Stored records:

┄┄┄┄┄┄┄┄┄┄┄┄┄┄┄┄┄┄┄┄

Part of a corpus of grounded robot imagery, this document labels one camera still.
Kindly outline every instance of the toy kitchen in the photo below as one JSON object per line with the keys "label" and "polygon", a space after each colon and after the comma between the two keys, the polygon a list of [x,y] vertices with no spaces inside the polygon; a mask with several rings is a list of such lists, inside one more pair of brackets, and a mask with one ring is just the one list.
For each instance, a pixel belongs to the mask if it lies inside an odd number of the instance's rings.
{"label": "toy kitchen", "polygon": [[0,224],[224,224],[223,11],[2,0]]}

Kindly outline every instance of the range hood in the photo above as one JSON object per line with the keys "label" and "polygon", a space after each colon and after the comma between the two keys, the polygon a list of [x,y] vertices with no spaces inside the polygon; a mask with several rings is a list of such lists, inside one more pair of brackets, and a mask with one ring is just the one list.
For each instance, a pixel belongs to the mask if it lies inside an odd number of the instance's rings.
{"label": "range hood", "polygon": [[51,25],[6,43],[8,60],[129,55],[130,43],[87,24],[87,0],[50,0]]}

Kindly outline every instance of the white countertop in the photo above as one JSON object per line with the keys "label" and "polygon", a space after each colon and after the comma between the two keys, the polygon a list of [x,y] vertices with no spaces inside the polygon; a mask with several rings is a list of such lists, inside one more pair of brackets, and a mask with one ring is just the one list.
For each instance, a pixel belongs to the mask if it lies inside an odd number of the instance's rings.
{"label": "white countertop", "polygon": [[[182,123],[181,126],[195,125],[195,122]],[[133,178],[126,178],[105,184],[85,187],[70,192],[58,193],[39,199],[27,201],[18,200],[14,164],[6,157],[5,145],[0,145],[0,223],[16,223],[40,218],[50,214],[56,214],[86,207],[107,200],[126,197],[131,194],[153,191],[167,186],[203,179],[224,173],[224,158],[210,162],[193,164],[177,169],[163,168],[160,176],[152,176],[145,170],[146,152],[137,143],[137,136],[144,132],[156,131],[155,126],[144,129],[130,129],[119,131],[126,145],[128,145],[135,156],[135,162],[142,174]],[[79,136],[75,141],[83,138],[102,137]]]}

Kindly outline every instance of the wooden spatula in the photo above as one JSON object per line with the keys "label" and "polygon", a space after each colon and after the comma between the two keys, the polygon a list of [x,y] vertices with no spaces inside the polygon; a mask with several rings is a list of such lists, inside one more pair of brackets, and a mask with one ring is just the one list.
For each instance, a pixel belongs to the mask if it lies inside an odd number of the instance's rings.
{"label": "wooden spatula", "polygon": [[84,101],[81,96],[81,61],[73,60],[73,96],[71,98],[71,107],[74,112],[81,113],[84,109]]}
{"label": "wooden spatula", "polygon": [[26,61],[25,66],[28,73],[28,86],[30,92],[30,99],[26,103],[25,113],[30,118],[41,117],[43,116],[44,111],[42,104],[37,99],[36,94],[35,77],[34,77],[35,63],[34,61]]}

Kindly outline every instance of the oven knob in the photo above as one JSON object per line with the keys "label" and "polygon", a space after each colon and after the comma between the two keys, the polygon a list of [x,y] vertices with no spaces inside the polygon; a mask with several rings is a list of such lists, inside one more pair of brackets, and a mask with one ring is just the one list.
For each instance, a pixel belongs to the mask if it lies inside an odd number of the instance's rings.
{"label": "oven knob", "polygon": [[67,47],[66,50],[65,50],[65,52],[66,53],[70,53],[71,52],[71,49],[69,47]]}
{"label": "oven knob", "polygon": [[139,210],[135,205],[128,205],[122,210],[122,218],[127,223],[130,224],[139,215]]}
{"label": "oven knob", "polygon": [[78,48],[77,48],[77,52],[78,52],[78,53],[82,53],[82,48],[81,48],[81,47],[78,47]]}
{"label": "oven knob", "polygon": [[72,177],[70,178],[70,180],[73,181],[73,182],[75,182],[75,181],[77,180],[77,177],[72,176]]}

┄┄┄┄┄┄┄┄┄┄┄┄┄┄┄┄┄┄┄┄

» **EXERCISE GOAL**
Start at the first line of the data above. Stop after the line containing "Kindly outline every instance of the white", reproducing each line exactly and adding nothing.

» **FINISHED EXERCISE**
Part of a corpus of grounded robot imagery, this document labels one camera still.
Kindly outline every instance of the toy kitchen in the photo below as one JSON object per line with the keys "label" and "polygon", a space after each colon and after the comma between the two keys, the polygon a list of [x,y] vertices with no spaces inside the polygon; a mask with several rings is a list of such lists, inside one more pair of brackets, and a mask with one ring is just the one list.
For each instance, a pixel belongs to the mask if it lies inside an odd number of the instance's rings.
{"label": "toy kitchen", "polygon": [[0,224],[224,224],[223,11],[2,0]]}

Kindly outline every instance of the range hood in the photo above as one JSON object per line with the keys "label" and "polygon", a space after each colon and after the comma between the two keys, the polygon a list of [x,y] vertices with no spaces inside the polygon; a mask with several rings is a list of such lists, inside one more pair of brackets, and a mask with one ring is just the one list.
For each instance, a pixel belongs to the mask if it lies inside an odd number of the instance's rings.
{"label": "range hood", "polygon": [[51,25],[6,43],[8,60],[129,55],[130,43],[87,24],[87,0],[50,0]]}

Kindly outline every instance of the white countertop in the photo above as one JSON object per line with the keys "label" and "polygon", a space after each colon and after the comma between the two keys, the polygon a list of [x,y] vertices with no spaces inside the polygon; a mask with several rings is a list of such lists, inside one more pair of brackets, and a mask with one ring is just the one list.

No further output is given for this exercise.